In a move of open communication and transparency (whether genuine of feigned), New York State Senator Greg Ball has asked his social media followers how they feel about the issue of marriage equality. Why has he asked them how they feel? Because his upcoming vote is critical to whether or not the legislation will ultimately be passed.
The legislation in question is the Marriage Equality Act, proposed last Tuesday by New York Governor Andrew Cuomo. The bill would give same-sex couples the right to a government-approved marriage, but would leave religious organizations the ability to define marriage as it sees fit.
This bill grants equal access to the government-created legal institution of civil marriage while leaving the religious institution of marriage to its own separate and fully autonomous sphere. The bill also guarantees that religious institutions and benevolent organizations such as the Knights of Columbus remain free to choose who may use their facilities for marriage ceremonies and celebrations or to whom they provide religious services, consistent with their religious principles.

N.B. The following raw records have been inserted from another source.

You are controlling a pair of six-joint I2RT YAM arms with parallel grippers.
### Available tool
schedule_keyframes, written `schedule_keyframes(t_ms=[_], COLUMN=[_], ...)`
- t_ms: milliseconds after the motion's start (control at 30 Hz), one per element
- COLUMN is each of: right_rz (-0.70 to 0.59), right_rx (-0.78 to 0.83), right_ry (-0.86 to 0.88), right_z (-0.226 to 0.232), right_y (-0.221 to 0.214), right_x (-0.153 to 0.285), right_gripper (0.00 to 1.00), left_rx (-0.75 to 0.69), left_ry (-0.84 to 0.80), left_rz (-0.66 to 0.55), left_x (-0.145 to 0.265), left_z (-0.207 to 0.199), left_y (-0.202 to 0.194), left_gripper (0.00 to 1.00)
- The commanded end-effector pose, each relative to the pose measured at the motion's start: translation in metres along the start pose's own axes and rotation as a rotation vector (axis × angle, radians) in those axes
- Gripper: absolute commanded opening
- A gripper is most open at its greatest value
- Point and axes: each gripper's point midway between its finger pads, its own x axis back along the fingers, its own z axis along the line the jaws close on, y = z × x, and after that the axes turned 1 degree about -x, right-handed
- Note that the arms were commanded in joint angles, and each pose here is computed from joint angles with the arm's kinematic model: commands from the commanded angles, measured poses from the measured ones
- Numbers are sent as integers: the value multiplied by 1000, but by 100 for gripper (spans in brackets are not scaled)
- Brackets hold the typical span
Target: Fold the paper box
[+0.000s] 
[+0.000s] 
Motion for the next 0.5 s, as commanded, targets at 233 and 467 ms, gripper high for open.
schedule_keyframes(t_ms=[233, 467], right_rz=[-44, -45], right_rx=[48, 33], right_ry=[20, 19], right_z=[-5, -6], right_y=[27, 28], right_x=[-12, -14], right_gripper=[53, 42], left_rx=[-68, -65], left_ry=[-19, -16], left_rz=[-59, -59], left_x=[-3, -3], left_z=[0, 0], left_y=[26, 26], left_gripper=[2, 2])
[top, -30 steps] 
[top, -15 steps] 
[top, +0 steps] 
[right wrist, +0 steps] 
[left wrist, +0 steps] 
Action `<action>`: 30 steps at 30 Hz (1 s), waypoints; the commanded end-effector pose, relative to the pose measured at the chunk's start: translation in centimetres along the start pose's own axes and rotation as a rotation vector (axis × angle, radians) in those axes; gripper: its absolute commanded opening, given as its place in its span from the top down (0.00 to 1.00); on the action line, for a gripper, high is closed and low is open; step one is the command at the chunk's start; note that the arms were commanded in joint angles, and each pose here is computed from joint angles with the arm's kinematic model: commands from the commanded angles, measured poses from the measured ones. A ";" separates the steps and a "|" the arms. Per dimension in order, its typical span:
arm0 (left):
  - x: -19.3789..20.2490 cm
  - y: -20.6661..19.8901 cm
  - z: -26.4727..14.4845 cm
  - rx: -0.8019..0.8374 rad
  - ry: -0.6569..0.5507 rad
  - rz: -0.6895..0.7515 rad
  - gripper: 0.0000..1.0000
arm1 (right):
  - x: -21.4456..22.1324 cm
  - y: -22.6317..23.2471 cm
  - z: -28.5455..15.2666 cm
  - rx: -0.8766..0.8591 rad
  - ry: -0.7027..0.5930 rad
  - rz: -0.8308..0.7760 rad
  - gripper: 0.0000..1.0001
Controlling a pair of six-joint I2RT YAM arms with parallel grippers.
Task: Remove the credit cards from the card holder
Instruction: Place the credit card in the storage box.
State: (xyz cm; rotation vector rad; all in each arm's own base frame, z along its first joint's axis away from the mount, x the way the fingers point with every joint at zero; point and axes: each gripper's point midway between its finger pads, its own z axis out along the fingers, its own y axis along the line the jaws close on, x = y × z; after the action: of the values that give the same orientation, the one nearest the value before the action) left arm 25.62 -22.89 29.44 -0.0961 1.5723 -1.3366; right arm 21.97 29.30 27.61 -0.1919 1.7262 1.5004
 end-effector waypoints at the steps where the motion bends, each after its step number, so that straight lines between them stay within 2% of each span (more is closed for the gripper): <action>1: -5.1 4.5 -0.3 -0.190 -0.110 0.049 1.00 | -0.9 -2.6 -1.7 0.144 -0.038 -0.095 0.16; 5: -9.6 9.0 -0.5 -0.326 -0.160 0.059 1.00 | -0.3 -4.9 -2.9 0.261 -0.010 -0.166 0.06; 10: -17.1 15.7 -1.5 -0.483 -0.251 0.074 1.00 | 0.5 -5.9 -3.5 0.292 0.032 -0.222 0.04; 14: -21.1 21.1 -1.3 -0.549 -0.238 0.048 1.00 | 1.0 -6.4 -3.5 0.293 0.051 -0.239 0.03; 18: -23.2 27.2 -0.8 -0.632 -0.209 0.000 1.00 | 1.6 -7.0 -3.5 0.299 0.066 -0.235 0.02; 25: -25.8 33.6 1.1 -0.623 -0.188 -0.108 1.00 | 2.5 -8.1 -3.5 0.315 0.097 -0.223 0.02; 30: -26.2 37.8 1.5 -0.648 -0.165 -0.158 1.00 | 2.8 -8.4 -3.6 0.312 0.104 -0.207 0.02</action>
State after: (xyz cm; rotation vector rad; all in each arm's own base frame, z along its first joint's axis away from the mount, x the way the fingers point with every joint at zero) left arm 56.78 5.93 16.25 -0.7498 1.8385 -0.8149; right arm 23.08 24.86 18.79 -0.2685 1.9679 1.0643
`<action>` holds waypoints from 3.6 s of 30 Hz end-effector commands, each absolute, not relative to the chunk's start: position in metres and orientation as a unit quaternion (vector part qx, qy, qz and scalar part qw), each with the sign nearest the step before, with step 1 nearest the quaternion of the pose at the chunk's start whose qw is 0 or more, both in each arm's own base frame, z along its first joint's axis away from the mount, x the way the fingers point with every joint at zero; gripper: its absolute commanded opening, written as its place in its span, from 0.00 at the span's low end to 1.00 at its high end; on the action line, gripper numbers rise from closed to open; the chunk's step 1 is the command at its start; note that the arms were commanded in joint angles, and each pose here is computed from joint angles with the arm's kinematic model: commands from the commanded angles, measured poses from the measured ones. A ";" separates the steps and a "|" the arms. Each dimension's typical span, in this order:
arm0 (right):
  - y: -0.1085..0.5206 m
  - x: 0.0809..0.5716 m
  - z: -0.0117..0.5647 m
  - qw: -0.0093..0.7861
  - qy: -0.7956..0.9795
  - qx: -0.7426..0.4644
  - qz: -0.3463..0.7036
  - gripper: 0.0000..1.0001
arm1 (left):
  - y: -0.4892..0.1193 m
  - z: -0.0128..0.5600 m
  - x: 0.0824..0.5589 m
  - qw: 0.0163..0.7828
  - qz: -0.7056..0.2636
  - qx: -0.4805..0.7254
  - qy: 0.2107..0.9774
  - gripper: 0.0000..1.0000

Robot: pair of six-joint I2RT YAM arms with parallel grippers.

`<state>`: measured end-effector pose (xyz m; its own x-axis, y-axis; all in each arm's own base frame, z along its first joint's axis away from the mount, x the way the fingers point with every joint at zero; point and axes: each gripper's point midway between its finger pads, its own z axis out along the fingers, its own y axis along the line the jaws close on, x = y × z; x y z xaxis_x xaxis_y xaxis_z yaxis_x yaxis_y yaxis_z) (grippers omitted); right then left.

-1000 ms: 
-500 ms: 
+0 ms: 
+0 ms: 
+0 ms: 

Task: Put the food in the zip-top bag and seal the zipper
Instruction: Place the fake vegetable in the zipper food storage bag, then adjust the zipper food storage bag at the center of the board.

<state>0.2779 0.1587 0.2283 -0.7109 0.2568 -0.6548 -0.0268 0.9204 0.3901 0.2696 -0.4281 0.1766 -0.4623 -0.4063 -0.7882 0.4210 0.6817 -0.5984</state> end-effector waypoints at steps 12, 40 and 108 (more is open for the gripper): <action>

Why is Greg Ball at the center of this legislation? Because he is one of the few Republican Senators left undecided about his vote. The New York State Senate has 62 member and is controlled by the GOP. Twenty-nine Democrats as well as 2 Republicans have pledged support for the Marriage Equality Act already. The Senate needs 32 yays to pass the bill. Ball could end up being the deciding vote.
And his vote was the topic of a particular tweet he sent out, asking his followers about the topic of gay marriage. Here's the tweet -
Opening up the discussion! So, if you were me, how would you vote on gay marriage? Yes or No?
As you would expect from Twitter, the responses have varied in eloquence. Here's a response that makes the argument from the conservative standpoint -
A quick search through the replies to his tweets show an overwhelming answer of "Yes" to the marriage equality bill. Out of the top 40 or so, I only counted one "NO" vote, the tweeter asking Ball to "grow some #GOP balls."
The Facebook response is a little more evenly split, but not much from what I can tell. In the most recent wall postings, I can only find a handful of people asking Senator ball to vote NO on the bill. And those people are being questioned heavily about their post in the comments.
Ball told Politico that calls and letters coming into his office are actually in favor of a NO vote 60 / 40.
And about why he asked his social media followers to weigh in on the decision - he said "I thought is was better than sending Weiner-like photos." Ouch, kick a man while he's down why don't ya? You'd think with the name "Ball," he would find some solidarity with Weiner, right?
There could be more selfish motivations for the Senator, however. One Facebook wall post asks "Hey, have you made up your mind yet? Or are you just waiting for some more attention?" Ball has gained thousands of Twitter followers and Facebook likes since posing the gay marriage question.
Would you like to see more politicians reach out on Twitter and Facebook - not simply be active posters but actually ask questions of their followers? Let us know what you think.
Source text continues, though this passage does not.